Work to be completed = The answer must be every line from the entries below that includes "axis".

-- Opening Marker --

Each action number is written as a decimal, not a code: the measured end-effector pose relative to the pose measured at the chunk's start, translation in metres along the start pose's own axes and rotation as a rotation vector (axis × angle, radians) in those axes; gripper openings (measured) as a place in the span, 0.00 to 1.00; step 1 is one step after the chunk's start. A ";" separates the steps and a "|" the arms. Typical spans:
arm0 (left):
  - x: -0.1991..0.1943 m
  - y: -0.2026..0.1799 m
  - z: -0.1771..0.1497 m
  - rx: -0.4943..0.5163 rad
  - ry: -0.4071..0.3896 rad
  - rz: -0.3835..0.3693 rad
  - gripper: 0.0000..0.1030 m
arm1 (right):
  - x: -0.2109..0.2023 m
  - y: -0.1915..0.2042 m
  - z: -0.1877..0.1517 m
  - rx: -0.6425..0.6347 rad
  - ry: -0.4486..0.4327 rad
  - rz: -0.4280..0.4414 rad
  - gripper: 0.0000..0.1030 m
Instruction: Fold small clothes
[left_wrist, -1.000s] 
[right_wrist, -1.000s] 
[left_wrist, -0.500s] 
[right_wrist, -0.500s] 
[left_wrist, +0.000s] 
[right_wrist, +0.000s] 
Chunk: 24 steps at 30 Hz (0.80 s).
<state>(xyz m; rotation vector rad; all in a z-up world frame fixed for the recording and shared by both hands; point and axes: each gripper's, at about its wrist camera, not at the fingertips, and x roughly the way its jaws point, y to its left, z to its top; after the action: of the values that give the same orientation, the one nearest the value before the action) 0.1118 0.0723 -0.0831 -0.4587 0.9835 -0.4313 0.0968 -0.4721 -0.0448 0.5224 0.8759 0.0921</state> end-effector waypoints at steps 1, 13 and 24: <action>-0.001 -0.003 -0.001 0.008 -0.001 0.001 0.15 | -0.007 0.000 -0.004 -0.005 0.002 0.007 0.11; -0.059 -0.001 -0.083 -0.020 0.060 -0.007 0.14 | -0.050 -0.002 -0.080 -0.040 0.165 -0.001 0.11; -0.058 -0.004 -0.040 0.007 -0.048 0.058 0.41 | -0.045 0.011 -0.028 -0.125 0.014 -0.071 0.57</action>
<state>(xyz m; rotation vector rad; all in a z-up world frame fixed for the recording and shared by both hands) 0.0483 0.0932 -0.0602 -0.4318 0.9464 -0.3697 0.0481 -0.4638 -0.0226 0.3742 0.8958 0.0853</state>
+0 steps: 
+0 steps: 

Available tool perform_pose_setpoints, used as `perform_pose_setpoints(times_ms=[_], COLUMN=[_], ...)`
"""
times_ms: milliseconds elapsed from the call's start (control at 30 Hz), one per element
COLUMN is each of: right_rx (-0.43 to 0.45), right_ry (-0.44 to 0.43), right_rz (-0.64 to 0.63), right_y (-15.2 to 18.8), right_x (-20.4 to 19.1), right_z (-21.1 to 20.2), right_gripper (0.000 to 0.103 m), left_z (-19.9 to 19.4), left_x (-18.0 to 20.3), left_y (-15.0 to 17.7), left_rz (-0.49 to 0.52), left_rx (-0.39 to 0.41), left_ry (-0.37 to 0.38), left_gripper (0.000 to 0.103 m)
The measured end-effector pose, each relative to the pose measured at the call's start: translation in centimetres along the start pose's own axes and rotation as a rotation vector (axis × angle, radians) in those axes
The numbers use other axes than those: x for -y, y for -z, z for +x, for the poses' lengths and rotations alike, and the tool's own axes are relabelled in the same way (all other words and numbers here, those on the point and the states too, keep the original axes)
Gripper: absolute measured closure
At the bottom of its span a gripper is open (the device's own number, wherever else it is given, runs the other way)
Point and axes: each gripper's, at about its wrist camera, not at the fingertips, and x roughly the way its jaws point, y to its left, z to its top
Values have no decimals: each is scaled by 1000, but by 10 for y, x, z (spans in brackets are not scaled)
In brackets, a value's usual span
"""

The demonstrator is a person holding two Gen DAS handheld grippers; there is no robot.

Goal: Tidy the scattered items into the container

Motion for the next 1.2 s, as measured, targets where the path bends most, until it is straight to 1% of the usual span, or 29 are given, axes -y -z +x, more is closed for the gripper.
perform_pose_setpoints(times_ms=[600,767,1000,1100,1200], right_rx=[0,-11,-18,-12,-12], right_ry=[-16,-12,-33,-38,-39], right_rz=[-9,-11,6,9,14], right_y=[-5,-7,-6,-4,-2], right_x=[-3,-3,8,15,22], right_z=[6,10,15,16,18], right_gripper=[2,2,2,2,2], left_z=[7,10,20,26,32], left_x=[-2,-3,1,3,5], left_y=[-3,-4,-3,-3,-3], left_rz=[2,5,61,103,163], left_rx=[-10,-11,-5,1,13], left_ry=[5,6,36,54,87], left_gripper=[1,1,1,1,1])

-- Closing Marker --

Exercise result =
Each action number is written as a decimal, not a code: the measured end-effector pose relative to the pose measured at the chunk's start, translation in metres along the start pose's own axes and rotation as a rotation vector (axis × angle, radians) in those axes; gripper openings (measured) as a place in the span, 0.00 to 1.00; step 1 is one step after the chunk's start. A ";" separates the steps and a "|" the arms. Typical spans:
The measured end-effector pose, each relative to the pose measured at the call's start: translation in centimetres along the start pose's own axes and rotation as a rotation vector (axis × angle, radians) in those axes

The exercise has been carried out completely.